TASK REQUIREMENTS: Only one stretch of the data below should be repeated: the lines from the line containing "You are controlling" through the line containing "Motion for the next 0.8", inclusive, exactly as they are.

RECORDS SUPPLIED:
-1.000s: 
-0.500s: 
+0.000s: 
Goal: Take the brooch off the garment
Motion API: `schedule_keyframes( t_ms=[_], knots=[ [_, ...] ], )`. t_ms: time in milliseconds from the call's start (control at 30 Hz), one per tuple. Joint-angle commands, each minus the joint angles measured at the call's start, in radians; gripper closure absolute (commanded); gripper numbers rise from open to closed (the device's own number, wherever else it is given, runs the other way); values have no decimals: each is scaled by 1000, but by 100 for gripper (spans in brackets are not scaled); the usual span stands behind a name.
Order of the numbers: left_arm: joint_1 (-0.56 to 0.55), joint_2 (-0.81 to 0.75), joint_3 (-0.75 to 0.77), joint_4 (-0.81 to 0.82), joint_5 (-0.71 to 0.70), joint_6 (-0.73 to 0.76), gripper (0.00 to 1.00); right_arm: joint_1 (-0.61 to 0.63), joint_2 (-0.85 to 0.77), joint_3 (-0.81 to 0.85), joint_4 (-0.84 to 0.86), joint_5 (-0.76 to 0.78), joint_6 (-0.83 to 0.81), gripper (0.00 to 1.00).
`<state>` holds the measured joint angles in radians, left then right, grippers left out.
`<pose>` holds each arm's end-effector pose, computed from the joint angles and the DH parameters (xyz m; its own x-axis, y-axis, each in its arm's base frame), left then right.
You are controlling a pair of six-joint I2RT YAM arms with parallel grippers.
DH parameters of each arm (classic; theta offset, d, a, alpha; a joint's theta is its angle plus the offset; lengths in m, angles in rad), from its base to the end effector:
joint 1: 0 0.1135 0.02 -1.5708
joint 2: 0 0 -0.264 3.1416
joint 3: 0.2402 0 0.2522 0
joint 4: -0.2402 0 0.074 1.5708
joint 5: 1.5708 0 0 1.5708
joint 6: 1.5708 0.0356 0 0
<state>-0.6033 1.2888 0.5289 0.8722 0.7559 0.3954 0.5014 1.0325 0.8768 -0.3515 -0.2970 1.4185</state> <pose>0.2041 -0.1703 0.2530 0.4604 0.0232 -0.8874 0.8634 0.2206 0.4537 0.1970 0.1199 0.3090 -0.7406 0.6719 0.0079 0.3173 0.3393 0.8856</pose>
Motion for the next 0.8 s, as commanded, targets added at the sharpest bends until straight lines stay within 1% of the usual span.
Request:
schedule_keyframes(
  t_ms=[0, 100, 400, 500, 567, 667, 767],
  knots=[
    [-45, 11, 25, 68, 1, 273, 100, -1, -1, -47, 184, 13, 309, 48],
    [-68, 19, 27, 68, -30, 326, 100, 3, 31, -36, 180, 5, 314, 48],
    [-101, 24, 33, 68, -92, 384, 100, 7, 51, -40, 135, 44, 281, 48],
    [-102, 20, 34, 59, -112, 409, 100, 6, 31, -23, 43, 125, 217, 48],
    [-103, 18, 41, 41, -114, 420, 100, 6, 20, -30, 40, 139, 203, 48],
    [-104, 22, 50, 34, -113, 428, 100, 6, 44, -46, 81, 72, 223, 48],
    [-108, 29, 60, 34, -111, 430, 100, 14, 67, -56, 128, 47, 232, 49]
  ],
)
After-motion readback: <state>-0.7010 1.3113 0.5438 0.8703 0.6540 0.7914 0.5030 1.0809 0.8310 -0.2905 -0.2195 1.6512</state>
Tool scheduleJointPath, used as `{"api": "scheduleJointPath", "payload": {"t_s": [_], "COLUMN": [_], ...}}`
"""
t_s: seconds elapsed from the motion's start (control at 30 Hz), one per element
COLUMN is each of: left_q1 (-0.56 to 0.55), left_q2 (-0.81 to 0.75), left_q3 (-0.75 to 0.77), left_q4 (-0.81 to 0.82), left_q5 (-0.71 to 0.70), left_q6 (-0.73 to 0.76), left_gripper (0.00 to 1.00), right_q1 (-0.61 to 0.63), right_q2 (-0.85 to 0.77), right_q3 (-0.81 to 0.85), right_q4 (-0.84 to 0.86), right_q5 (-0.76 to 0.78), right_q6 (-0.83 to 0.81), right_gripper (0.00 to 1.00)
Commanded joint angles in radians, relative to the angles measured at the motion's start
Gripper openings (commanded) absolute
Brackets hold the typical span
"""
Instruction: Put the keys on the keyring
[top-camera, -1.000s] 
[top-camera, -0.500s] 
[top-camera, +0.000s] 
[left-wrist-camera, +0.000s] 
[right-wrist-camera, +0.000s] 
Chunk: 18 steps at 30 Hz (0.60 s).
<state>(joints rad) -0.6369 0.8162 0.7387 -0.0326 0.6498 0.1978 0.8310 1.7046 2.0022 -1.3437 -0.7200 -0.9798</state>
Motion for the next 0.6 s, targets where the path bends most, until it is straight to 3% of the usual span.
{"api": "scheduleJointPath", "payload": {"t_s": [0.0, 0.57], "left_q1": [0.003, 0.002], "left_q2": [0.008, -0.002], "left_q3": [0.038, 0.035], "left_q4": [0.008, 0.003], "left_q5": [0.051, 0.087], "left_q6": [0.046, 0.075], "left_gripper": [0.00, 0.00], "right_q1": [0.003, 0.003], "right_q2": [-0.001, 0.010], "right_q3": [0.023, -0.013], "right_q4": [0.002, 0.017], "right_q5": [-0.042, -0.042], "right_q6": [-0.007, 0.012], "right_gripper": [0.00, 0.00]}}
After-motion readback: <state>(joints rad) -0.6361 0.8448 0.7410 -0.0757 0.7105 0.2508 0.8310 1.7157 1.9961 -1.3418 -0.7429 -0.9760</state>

ANSWER TO THIS TASK:
You are controlling a pair of six-joint I2RT YAM arms with parallel grippers.
DH parameters of each arm (classic; theta offset, d, a, alpha; a joint's theta is its angle plus the offset; lengths in m, angles in rad), from its base to the end effector:
joint 1: 0 0.1135 0.02 -1.5708
joint 2: 0 0 -0.264 3.1416
joint 3: 0.2402 0 0.2522 0
joint 4: -0.2402 0 0.074 1.5708
joint 5: 1.5708 0 0 1.5708
joint 6: 1.5708 0.0356 0 0
<state>-0.6033 1.2888 0.5289 0.8722 0.7559 0.3954 0.5014 1.0325 0.8768 -0.3515 -0.2970 1.4185</state> <pose>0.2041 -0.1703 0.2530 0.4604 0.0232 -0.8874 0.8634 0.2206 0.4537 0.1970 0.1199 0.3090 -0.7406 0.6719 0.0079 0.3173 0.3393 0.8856</pose>
Motion for the next 0.8 s, as commanded, targets added at the sharpest bends until straight lines stay within 1% of the usual span.

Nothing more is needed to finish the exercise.